"ぶっきらぼうで笑わない女神"の恋愛事情
引っ越すことを決めてから、少しずつ片付けを始めた。休日ということもあり、恭平も手伝ってくれるというので、マンション近くにあるお気に入りの定食屋で昼食を済ませ、ふたりで真琴のマンションへと歩いて戻っていると、行く手を遮るように女性が目の前に飛び出してきた。
フリルワンピースを纏い、人形のような可愛らしい女性だった。

立ち止まると、恭平が真琴を隠すように自分の後ろにまわしやる。

「お前が何故ここにいる」

「お兄さまが心配でついてきたの」

「お前……」

恭平の嫌悪感が背中からも伝わってくる。

「俺の視界に入るなと言っただろ」

「どうして?お兄さまはずっとそんな意地悪言わなかったじゃない。
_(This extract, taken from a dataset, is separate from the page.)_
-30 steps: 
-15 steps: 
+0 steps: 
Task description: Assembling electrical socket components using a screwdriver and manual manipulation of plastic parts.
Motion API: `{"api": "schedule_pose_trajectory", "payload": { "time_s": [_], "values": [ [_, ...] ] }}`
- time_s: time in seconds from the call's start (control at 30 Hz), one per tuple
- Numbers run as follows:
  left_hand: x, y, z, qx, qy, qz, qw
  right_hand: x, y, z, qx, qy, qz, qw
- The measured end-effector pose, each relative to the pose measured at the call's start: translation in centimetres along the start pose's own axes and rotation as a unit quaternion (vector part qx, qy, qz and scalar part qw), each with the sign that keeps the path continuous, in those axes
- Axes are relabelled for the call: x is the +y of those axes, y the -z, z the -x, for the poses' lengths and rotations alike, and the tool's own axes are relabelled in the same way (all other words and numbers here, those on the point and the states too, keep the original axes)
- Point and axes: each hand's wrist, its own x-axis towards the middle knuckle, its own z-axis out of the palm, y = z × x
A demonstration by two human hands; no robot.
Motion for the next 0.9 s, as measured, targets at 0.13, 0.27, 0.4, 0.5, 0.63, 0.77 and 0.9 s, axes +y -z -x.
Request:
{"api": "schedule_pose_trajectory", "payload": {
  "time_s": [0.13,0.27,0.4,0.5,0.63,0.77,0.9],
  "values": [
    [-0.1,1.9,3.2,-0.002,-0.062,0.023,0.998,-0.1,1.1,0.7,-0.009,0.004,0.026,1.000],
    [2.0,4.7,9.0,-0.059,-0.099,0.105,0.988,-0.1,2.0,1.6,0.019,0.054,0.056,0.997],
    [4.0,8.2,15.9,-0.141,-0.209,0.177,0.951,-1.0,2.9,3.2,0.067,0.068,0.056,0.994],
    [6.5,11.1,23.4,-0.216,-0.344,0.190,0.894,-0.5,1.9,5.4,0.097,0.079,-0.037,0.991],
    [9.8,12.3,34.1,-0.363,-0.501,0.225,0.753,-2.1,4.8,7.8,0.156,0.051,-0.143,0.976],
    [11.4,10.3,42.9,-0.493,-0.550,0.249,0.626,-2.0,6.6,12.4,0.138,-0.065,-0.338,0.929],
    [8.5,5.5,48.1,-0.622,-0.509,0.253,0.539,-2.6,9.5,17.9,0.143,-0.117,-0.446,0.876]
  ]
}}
その人に何か弱みを握られているの?」

「弱み?何を言っているんだ」

「パパも凄く怒ってて、お兄さまのところには行っちゃダメだって言うし、お兄さまもパパも、その人から嫌がらせを受けているんでしょ。雪乃が守ってあげるから、一緒に帰りましょう」

「お前の思考はどうなっているんだよ」

「だって、ママが言っていたもの。恭平さんはきっとその女に弱みを握られていて、雪乃を守るために仕方なく突き放しているだけだって」

恭平が大きく溜息を吐いた。

恭平の背後にいて、雪乃とやらの表情はよくわからないが、話の流れからすると、雪乃は完全に履き違えているようだ。恭平のことが好きすぎて、自分の都合のいいように解釈してしまっているのだろう。しかも、母親がそれに輪をかけている。相当癖のある人物だということが会わなくとも想像できる。真琴のマンションまで特定してしまっているし、とても厄介だ。

「ねぇ、あなた、お兄さまの後ろに隠れていないで出てきなさいよ。いつまでお兄さまを盾にするつもり?」

恭平の腕が真琴を守るように回される。